So Ojo went up to the queer creature and taking hold of one of the hairs began to pull. He pulled harder. He pulled with all his might; but the hair remained fast.
"What's the trouble?" asked the Woozy, which Ojo had dragged here and there all around the clearing in his endeavor to pull out the hair.
"It won't come," said the boy, panting.
"I was afraid of that," declared the beast. "You'll have to pull harder."
"I'll help you," exclaimed Scraps, coming to the boy's side. "You pull the hair, and I'll pull you, and together we ought to get it out easily."
"Wait a jiffy," called the Woozy, and then it went to a tree and hugged it with its front paws, so that its body couldn't be dragged around by the pull. "All ready, now. Go ahead!"

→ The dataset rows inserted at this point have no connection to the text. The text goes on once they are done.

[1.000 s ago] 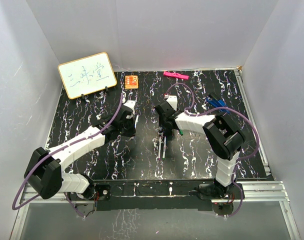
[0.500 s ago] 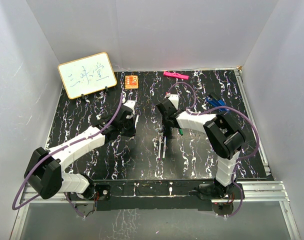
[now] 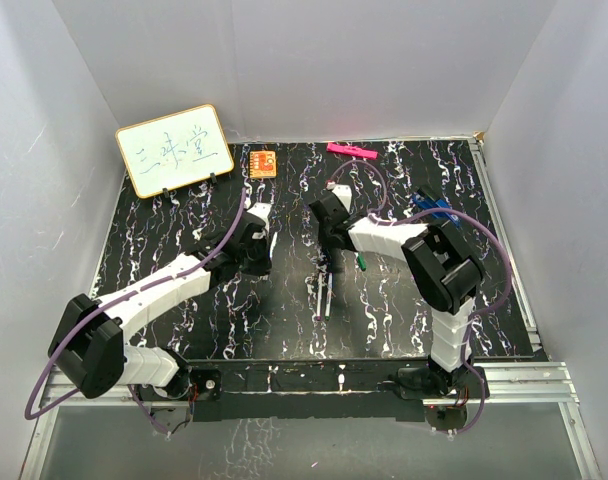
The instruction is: Insert the pens into the pen caps
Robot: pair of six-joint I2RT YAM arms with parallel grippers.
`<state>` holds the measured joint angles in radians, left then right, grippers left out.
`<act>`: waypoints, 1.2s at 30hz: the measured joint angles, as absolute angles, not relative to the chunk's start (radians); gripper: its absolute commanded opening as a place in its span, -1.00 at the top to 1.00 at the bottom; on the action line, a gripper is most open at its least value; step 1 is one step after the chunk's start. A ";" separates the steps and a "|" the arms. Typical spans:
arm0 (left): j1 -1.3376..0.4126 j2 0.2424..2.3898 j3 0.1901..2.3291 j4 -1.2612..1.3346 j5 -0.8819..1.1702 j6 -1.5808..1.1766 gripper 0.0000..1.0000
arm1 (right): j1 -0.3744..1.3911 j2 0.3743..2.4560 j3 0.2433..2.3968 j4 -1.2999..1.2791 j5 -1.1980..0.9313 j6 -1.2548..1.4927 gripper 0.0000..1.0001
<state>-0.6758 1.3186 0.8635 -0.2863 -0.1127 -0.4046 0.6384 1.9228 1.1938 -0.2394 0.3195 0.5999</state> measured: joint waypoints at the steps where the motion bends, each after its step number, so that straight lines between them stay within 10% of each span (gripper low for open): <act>1: -0.676 1.319 0.863 -0.284 -0.109 -0.405 1.00 | 0.638 1.928 1.206 -0.250 0.317 0.597 1.00; 12: -0.676 1.319 0.798 -0.177 -0.053 -0.429 1.00 | 0.616 1.919 1.255 -0.201 0.307 0.558 1.00; 36: -0.683 1.369 0.653 0.513 0.262 -0.626 1.00 | 0.589 1.463 0.690 0.802 0.105 0.502 1.00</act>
<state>-0.6830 1.3693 0.6525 0.5125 0.2615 -0.6258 0.5888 1.4628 0.6899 0.8021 0.1051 0.5018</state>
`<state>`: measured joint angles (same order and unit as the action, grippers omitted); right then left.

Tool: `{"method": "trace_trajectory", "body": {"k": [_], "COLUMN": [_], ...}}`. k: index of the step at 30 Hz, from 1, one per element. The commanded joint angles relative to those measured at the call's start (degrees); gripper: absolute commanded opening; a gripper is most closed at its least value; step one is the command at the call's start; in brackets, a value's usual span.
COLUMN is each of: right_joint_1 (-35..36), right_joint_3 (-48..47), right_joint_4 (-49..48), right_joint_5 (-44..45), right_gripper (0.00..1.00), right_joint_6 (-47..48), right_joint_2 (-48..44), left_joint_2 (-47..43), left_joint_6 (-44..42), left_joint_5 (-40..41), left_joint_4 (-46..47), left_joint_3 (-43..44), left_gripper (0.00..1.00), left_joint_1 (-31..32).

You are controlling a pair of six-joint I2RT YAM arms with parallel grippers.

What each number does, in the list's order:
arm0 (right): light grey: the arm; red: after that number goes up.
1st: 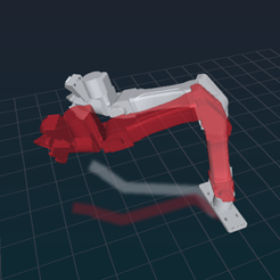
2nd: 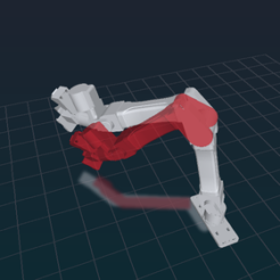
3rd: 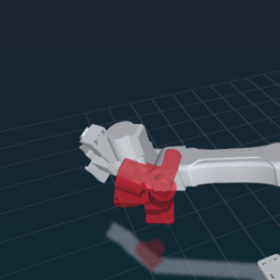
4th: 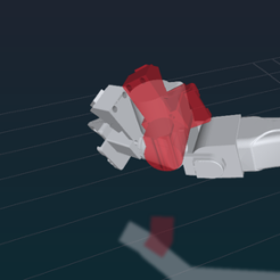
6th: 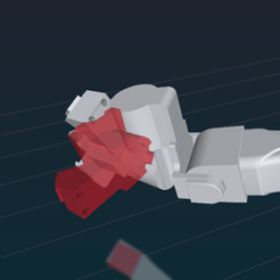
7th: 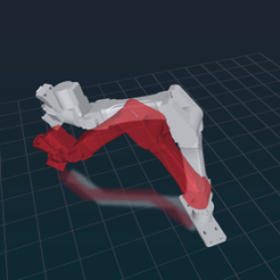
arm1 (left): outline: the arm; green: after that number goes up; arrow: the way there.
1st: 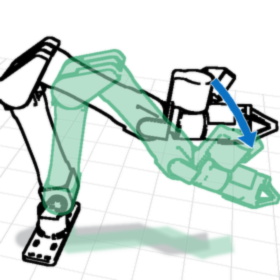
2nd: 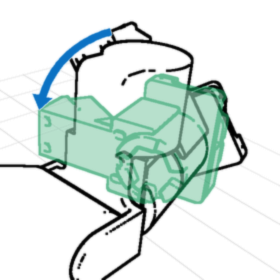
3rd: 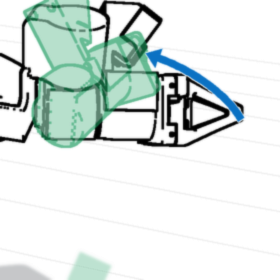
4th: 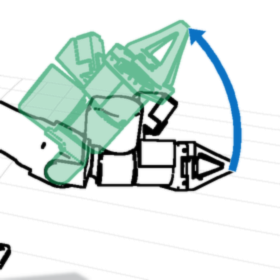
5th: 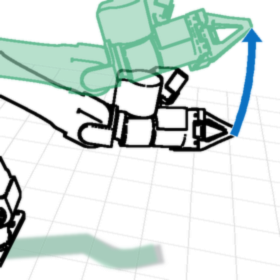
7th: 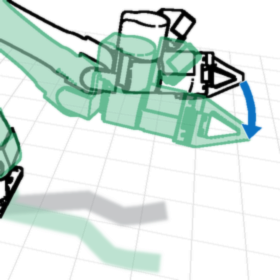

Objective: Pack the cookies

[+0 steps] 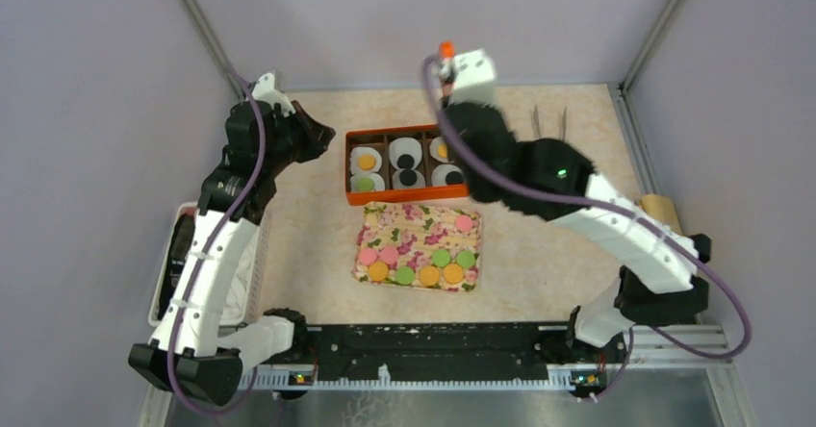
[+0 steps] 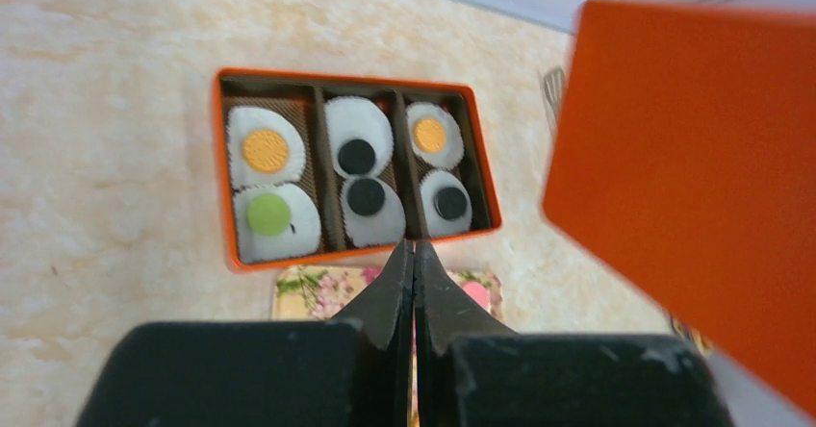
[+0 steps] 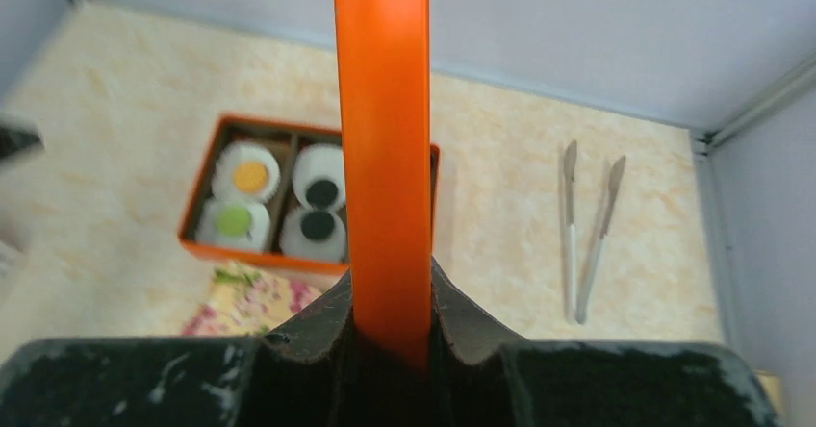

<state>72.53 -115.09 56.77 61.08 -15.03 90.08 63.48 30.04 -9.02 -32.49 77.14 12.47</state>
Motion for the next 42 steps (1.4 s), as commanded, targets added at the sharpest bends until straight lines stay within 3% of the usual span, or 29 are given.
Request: {"method": "trace_trajectory", "body": {"k": [1,6,12,20,31,37,42], "right_joint_1": [-10.3,-21.2,-34.2,-46.0,-50.7,-51.4,-52.6], "right_joint_3": [-9.7,-8.2,-0.8,14.4,32.5,35.9,39.5], "right_joint_4": [-9.1,-13.2,-22.7,-48.9,-91.5,-104.2,-107.8], "right_joint_5": [-17.1,-41.0,-67.9,-95.6,-103.5,-102.9,-101.3], "right_gripper": [0.00,0.00,0.00,0.00,0.00,0.00,0.00], "right_joint_6": [5.2,-1.6,-10.3,-26.7,-51.4,-58.6,-59.4], "right_joint_2": [-4.2,-5.6,-3.6,0.4,12.4,20.9,25.0], "left_joint_2": [-3.7,-3.8,-0.9,-3.8,-6.7,-6.7,-5.9], "left_joint_6": [-0.8,-2.0,-2.9,-3.4,-2.0,-1.8,-2.3], "left_joint_5": [9.9,16.0,15.7,13.9,10.9,11.4,11.4], "left_joint_4": [7.0,8.5,8.8,12.8,17.0,17.6,19.6], "left_joint_3": [-3.8,-4.9,-3.9,-10.6,-18.9,-22.2,-24.5], "left_gripper": [0.00,0.00,0.00,0.00,0.00,0.00,0.00], "left_joint_1": [0.0,-0.1,0.0,0.0,0.0,0.1,0.1]}}
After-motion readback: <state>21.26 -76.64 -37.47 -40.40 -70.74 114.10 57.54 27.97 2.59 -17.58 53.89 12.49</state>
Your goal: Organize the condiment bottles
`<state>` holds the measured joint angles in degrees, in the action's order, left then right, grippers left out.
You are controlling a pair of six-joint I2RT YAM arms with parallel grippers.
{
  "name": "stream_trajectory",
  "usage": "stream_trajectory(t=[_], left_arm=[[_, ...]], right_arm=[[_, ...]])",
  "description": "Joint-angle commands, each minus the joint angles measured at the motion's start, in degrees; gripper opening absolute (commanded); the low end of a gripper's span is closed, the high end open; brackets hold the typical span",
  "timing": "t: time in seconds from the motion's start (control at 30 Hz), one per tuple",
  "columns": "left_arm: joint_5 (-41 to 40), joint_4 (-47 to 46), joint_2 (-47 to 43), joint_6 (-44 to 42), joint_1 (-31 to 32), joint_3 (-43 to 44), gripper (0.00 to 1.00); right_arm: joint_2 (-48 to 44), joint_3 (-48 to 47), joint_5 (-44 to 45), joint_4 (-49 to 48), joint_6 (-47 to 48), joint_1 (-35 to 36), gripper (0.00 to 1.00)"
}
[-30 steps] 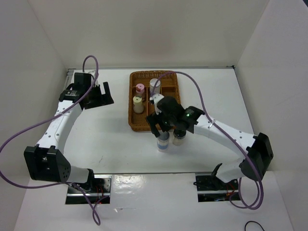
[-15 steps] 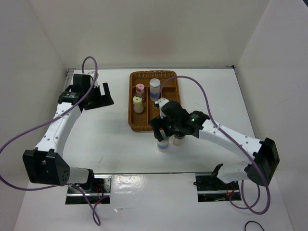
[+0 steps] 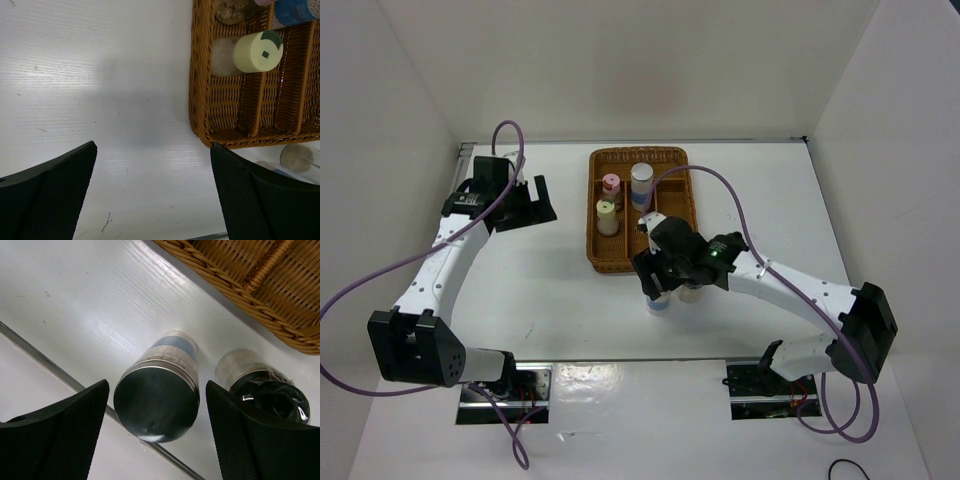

Ojo grasped the hair with both hands and pulled with all his strength, while Scraps seized the boy around his waist and added her strength to his. But the hair wouldn't budge. Instead, it slipped out of Ojo's hands and he and Scraps both rolled upon the ground in a heap and never stopped until they bumped against the rocky cave.
"Give it up," advised the Glass Cat, as the boy arose and assisted the Patchwork Girl to her feet. "A dozen strong men couldn't pull out those Hairs. I believe they're clinched on the under side of the Woozy's thick skin."
"Then what shall I do?" asked the boy, despairingly. "If on our return I fail to take these three hairs to the Crooked Magician, the other things I have come to seek will be of no use at all, and we cannot restore Unc Nunkie and Margolotte to life."
"They're goners, I guess," said the Patchwork Girl.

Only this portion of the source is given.